Los reportes cuantifican cien mil muertos en Siria, al menos durante los últimos años. Hay reportes que calculan ciento veinte mil muertos en México en el sexenio de Calderón. Y qué decir de otras latitudes y los que van en este alarmante e indolente sexenio mexicano sin control, rebasado y sin aparente posibilidad de recomposición. ¿Y las desapariciones forzadas: Guerrero, Veracruz, Tamaulipas, Chiapas, en fin? ¿Y Nigeria? ¿Honduras? ¿Europa? ¿América? ¿Y los huérfanos de esas muertes?
Parece que el aniquilamiento humano se ha trivializado de tal forma que entra y sale de nuestra visión con la misma facilidad con la que captamos las frases vacías y desesperadas en las redes sociales, los chistes burlones de la condición de los demás, la publicidad electrónica o la silicona infame que se presenta ostentosa en el horario estelar de la pantalla chica.

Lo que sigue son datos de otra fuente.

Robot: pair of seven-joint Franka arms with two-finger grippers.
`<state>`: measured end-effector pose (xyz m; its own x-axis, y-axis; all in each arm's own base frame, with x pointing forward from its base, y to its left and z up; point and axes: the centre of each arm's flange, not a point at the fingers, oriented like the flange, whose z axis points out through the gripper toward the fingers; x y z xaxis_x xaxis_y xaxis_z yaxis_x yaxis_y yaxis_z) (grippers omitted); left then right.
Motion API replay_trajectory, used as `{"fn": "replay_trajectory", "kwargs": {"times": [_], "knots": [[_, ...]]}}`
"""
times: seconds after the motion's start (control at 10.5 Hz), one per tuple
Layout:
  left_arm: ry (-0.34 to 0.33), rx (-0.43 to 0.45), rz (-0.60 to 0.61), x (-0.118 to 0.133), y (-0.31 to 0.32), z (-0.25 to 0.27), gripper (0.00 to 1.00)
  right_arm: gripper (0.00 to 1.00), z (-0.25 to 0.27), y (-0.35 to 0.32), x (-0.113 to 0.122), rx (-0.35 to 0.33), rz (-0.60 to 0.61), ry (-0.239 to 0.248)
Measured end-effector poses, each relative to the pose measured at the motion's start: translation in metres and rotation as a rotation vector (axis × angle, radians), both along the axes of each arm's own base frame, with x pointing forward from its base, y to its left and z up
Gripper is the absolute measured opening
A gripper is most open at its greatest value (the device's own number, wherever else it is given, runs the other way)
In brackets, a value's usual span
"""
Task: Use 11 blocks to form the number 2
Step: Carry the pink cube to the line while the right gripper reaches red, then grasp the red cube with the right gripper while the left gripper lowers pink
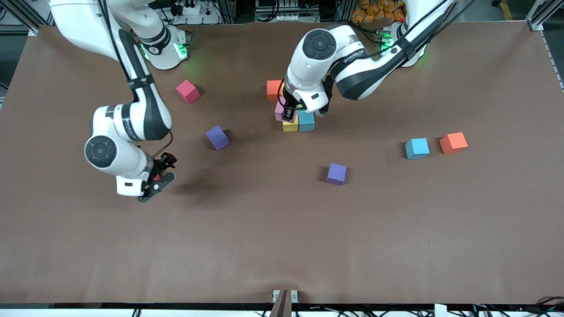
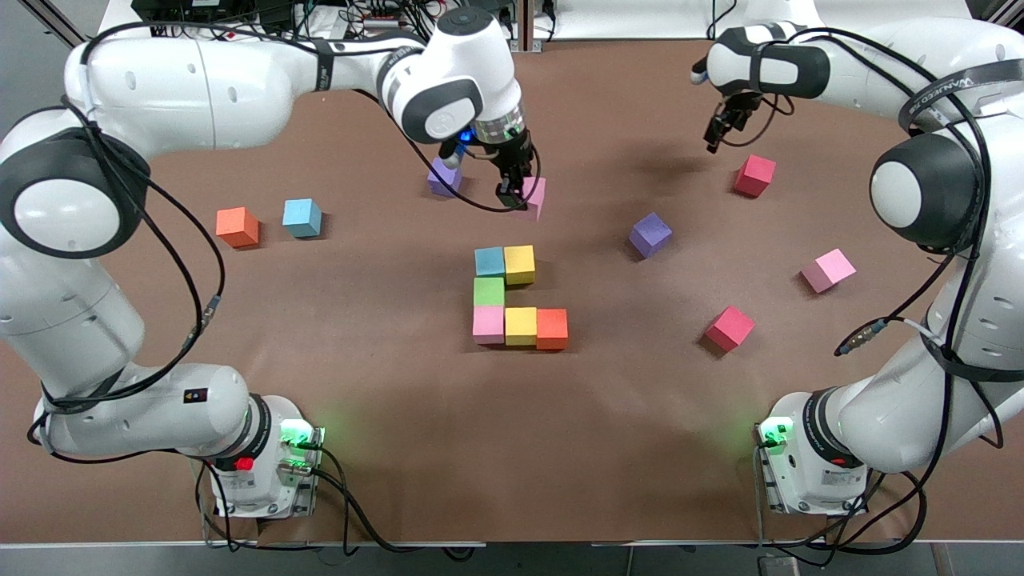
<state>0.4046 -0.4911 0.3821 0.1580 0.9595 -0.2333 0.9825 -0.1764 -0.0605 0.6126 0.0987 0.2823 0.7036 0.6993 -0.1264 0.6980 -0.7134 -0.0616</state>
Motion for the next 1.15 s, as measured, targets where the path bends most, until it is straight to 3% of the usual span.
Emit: {"fn": "replay_trajectory", "kwargs": {"times": [0.29,0.57,0.86,1.15], "knots": [[-0.013,0.004,0.100,-0.013,-0.024,-0.032,0.55,1.00,-0.012,-0.019,-0.010,0.026,0.153,0.018],[0.006,-0.025,0.147,-0.027,-0.043,-0.058,0.55,1.00,-0.022,-0.033,-0.027,0.039,0.251,-0.049],[0.028,-0.065,0.166,-0.039,-0.053,-0.080,0.55,1.00,-0.023,-0.075,-0.025,0.035,0.325,-0.102],[0.037,-0.022,0.174,-0.048,-0.052,-0.117,0.55,1.00,-0.032,-0.110,-0.029,0.031,0.318,-0.105]]}}
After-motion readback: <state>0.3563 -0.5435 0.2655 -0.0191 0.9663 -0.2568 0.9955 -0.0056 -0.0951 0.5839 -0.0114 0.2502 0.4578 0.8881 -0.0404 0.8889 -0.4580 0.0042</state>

La frivolidad y el dinero mal habido como divisa del nuevo concepto de felicidad.
Cuando un cigarro vil y de tabaco rubio tiene igual valor, o más, que un crío formándose en las entrañas de su madre, me parece que es momento de detenerse, respirar profundo y reconocer eso, que ya no tenemos madre, y urgentemente cambiar. La decisión es sólo nuestra, las consecuencias también para los que se salven de la metralla y vengan a poblar estas tierras en los años por venir.